# 9x20 chinese lathe belt



## Jadecy (Feb 9, 2008)

I broke my belt last night when the tool dug in. Here is some information I've gathered from places like CNC Zone, Steve Bedair's site, etc.
=============================================================
The small drive belt is made by Gates.
The two sizes for the lathe are 5M710 or 5M730.

5M710 = 28.00 inches
5M730 = 28.70 inches

My harbor freight lathe came with a 5M710 but I've read in another post that the 5M730 will work on it too.
=============================================================
The cheapest place I've located is LIMCT price($5.78 US):

http://shop.limct.com/?page=shop/fl...cc&PHPSESSID=9473e6836ad5e5b5dc4ba0ca538b227d

There are several other places to get them online such as Wholesale Tool. 
Alink on Steve Bedair's site: http://www.bedair.org/Shifter/Belt.html 
==============================================================
I got them locally for $13.00 each at Motion Industries. They have quite a few locations around the country.


----------



## rake60 (Feb 9, 2008)

WOW!

I've been paying almost triple that!
That site has been added to my bookmarks.

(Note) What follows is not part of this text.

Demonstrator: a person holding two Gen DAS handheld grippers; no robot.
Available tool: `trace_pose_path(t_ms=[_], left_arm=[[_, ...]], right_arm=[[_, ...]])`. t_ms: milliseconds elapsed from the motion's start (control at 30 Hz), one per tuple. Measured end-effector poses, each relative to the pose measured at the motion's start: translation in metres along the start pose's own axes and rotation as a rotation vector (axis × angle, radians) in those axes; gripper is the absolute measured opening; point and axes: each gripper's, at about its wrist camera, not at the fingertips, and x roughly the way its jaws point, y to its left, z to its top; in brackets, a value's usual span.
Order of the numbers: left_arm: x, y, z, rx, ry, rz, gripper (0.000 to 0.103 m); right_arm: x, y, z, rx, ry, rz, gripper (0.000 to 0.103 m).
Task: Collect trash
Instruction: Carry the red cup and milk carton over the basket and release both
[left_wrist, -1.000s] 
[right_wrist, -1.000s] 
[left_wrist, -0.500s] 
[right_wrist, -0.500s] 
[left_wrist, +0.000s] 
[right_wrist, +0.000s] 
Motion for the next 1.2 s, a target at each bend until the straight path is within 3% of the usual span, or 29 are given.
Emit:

I've broken two of those belts in the past 2 years.
There's a spare hanging in the rafters above the lathe.
Next time I break one the spare will go on, and I'll be 
ordering a new spare from LIMCT

Thanks for posting it!

Rick


----------



## deere_x475guy (Feb 9, 2008)

Guys isn't the clutch suppose to slip before anything breaks? I know the one I had from HF did way to much. No matter what I did it would always slip what I felt was way to easy. I don't remember now if there is a way to adjust it or not. I sold it 4 years ago.

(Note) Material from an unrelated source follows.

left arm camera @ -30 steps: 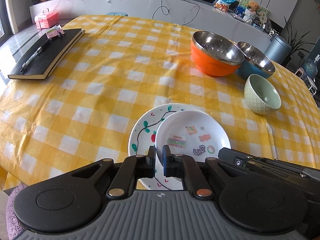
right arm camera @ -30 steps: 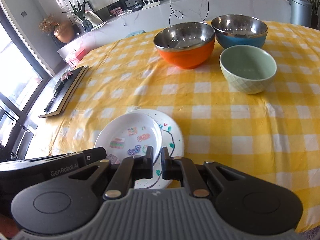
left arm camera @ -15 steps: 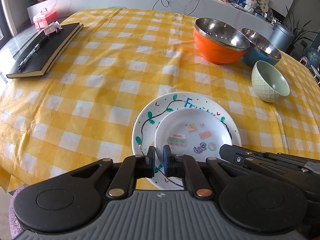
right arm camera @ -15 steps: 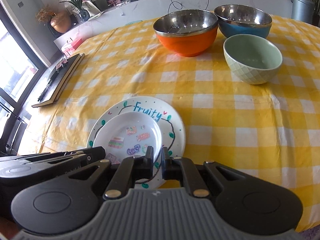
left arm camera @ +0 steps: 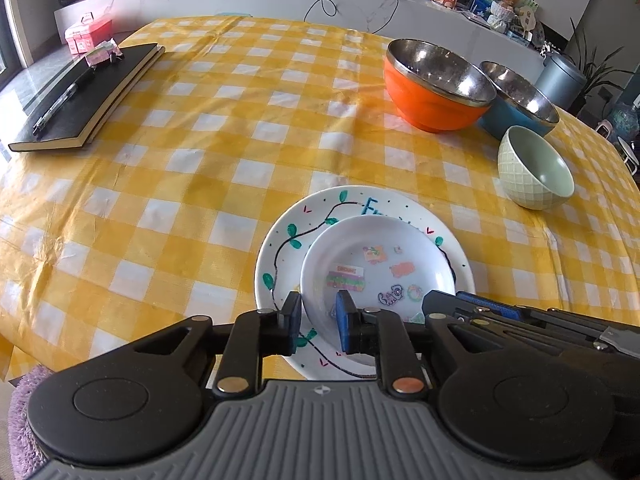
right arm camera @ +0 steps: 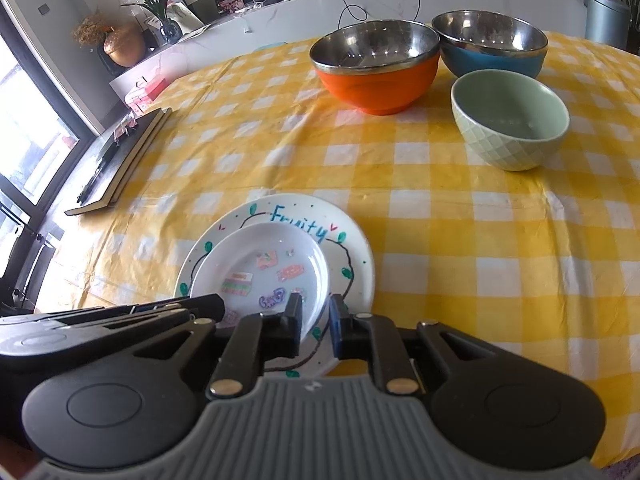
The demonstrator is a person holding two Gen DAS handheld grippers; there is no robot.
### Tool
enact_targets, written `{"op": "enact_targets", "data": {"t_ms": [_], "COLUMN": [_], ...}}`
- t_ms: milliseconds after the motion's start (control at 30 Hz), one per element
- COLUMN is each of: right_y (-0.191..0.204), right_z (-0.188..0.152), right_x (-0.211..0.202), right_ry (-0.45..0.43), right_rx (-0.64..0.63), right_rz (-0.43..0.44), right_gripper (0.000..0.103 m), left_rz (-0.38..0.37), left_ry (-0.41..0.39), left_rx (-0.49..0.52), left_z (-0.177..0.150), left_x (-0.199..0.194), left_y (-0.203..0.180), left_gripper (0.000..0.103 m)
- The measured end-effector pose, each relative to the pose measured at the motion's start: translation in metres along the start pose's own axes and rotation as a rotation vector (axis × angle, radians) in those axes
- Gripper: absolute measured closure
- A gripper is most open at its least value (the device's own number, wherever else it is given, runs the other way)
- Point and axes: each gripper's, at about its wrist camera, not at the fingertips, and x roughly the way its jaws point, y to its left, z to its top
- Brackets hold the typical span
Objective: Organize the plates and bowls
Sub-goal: 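Carry the sticker plate with both grippers and lower it onto the Fruity plate, then open both grippers to release the sticker plate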
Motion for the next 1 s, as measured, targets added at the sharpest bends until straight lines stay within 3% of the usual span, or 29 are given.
{"op": "enact_targets", "data": {"t_ms": [133, 567, 1000], "right_y": [0.0, -0.013, -0.056], "right_z": [0.002, 0.007, 0.028], "right_x": [-0.005, -0.025, -0.038], "right_ry": [-0.023, -0.099, -0.175], "right_rx": [-0.003, 0.018, 0.133], "right_rz": [-0.008, -0.036, -0.097], "right_gripper": [0.076, 0.069, 0.067], "left_rz": [-0.002, -0.012, -0.045], "left_ry": [-0.019, -0.087, -0.176], "left_rx": [-0.003, 0.014, 0.052], "left_z": [0.001, 0.011, 0.041], "left_x": [-0.006, -0.026, -0.025], "left_y": [0.001, -0.011, -0.043], "left_gripper": [0.078, 0.075, 0.075]}}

Here is a pic of mine when I was working out of my 2 car garage.


----------



## rake60 (Feb 9, 2008)

Bob 
The 9 X 20 import lathes do have a slip clutch.
It's built into the idler pulley and is not adjustable.
I had a friend ask me to come over to see if I had any ideas as to why
his HF lathe was slipping so often. That clutch was JUNK! You could slip
it turning it my hand.

That little 5M710 belt is by design the machines weakest link.
If you constantly horse the little lathe you will break the belt.
If you crash the machine, (see my post _The Chuck Key_ on the Safety board),
the belt will quite thankfully break.

It is the machines most positive safety link.
If a less expensive belt breaks easier I can't really see that as a bad thing.
For the price of these ones I'd just buy more spares.

Rick


----------



## Loose nut (Feb 9, 2008)

THE SLIP CLUTCH ON MINE SLIPPED SO BADLY IT MADE THE LATHE ALL MOST USELESS UNTIL ONE DAY I ACCIDENTAL SPILLED SOME LOCTITE ON TO IT , NOW I HAVE NO PROBLEM WITH IT AT ALL


----------